Free work is hard work

As has previously been established, I’m a big fan of paying people for labour and think you deserve to get what you pay for when it comes to software (yes, I do run a free operating system. And yes, I get what more or less precisely what I pay for).

But… honesty compels me to admit that paying for work is no panacea. If you compare open source software to similar commercial products, the commercial ones are usually really bad too.

They’re often bad in different ways, but they’re still bad. Clearly being paid for work is not sufficient to make good software.

I think I’ve figured out a piece of this puzzle recently: When working for free, the decision making process looks very different from paid work. The result is that you can be good at things that people aren’t good at when writing commercial software, but it’s also that you just do a lot more work that you would otherwise never have bothered with.

Consider the question: “Should I do this piece of work?”

Free answer: “Well… people seem to think it’s important, and it looks a bit shit that I haven’t done it. I guess I can find some free time to work on it.”

Paid answer: “Will I earn more money from the results of doing this work than the work costs me?”

The result is that in free work, a lot of things happen that if you put your hard nosed businessperson hat on and looked at objectively make absolutely no sense.

A concrete example: Hypothesis supports Windows. This isn’t very hard, but it does create an ongoing maintenance burden.

Personally, I care not one whit for Python on Windows. I am certain that near 100% of the usage of Hypothesis on Windows is by people who also don’t care about Windows but feel bad about not supporting it. I only implemented it because “real” libraries are cross platform and I felt bad about not running on Windows.
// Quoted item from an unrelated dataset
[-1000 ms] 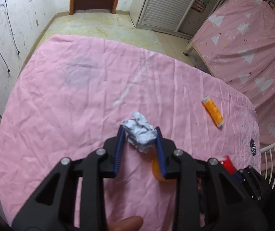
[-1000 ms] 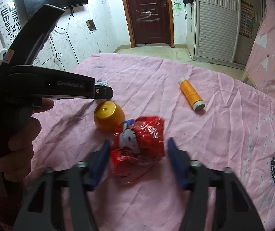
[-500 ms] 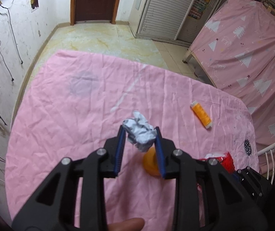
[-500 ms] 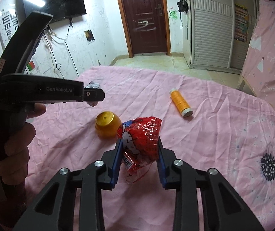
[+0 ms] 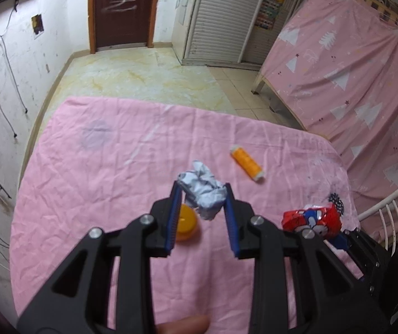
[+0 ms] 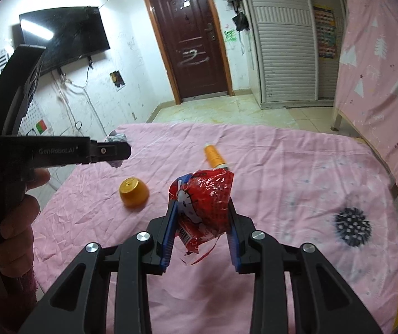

In a business setting, the sensible solution would be  to not do the work until someone asked for it. and then either quote them for the work or charge a high enough license fee that you can soak the cost of platform support.

So what to do about this?

Well, on the open source side I think it makes sense to start being a bit more “on demand” with this stuff. I probably shouldn’t have supported Windows until I knew someone cared, and then I should have invited the person who cared to contribute time or money to it. Note: I am probably not going to follow my own advice here because I am an annoying perfectionist who is hurting the grade curve.

On the business side, I would advise that you get better software if you do sometimes do a bunch of stuff that doesn’t make immediate business sense as it rounds everything off and provides an over-all higher user experience even if any individual decision doesn’t make much sense. But honestly almost everyone writing software who is likely to read this is off in startup and adtech la la land where none of your decisions make any financial sense anyway, so that’s not very useful advice either.

So perhaps this isn’t the most actionable observation in the world, but now that I’ve noticed it’s going on I’ll be keeping a watchful eye out to observe its mechanisms and consequences.